> WHAT IS REQUIRED: Below this line is the material. Write out only its lines from the one containing "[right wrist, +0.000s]" through the one containing "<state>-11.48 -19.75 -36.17", both kept, exactly.
*** Opening RAW DATA ***
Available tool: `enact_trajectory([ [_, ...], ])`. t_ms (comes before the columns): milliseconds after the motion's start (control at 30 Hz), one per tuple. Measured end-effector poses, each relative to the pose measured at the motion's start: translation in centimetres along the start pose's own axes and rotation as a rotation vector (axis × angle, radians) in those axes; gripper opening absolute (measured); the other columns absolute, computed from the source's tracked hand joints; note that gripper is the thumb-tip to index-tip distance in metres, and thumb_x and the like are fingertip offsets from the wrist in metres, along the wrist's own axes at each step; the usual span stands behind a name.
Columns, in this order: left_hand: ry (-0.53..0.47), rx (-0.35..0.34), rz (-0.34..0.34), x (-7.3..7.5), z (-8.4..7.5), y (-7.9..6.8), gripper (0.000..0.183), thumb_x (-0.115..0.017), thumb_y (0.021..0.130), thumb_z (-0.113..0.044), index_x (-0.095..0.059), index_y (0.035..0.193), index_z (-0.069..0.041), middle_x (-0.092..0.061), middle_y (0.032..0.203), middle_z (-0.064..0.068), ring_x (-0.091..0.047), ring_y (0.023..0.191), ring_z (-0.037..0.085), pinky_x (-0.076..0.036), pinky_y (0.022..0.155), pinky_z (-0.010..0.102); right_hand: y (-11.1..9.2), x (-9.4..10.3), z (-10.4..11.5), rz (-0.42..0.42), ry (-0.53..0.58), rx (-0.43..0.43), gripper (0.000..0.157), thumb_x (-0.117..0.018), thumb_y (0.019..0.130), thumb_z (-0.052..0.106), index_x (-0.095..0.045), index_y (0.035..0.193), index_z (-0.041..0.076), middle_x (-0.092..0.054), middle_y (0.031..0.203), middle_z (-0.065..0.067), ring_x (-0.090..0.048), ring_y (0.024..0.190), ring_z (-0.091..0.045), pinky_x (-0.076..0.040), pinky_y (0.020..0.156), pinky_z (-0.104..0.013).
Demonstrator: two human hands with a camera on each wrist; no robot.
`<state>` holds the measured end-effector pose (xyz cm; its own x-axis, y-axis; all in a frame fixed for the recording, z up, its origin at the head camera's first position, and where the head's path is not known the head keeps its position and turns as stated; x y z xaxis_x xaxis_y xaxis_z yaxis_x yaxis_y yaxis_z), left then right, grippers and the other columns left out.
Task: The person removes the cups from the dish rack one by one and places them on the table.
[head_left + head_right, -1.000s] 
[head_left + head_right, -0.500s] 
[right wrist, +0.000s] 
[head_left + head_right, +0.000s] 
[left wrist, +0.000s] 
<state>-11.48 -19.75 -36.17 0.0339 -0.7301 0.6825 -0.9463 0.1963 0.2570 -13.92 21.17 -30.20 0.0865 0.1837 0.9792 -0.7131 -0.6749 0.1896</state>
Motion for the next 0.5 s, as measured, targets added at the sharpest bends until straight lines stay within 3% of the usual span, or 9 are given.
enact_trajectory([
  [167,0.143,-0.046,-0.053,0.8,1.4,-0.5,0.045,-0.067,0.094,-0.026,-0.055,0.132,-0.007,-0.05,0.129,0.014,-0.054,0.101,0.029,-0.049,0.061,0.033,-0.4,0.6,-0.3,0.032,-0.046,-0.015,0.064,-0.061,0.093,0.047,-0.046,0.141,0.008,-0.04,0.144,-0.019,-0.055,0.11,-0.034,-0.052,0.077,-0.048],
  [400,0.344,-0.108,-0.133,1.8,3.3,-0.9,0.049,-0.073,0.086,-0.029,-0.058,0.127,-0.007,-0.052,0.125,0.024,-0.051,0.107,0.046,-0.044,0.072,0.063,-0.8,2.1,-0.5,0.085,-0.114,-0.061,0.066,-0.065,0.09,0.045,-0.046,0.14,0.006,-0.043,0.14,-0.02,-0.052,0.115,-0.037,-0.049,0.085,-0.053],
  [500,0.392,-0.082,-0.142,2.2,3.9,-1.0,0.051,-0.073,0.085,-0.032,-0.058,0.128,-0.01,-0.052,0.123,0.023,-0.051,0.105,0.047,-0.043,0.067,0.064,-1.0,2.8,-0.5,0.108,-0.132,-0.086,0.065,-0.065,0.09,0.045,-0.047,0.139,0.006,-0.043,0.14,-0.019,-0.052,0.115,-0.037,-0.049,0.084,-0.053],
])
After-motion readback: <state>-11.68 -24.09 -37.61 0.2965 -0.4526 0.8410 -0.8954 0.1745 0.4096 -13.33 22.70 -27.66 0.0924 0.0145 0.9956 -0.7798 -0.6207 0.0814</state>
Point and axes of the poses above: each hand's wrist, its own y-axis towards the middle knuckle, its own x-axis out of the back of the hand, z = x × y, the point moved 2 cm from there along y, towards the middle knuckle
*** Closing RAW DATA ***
> WRITTEN ANSWER:
[right wrist, +0.000s] 
[head_left + head_right, +0.000s] 
[left wrist, +0.000s] 
<state>-11.48 -19.75 -36.17 0.0339 -0.7301 0.6825 -0.9463 0.1963 0.2570 -13.92 21.17 -30.20 0.0865 0.1837 0.9792 -0.7131 -0.6749 0.1896</state>

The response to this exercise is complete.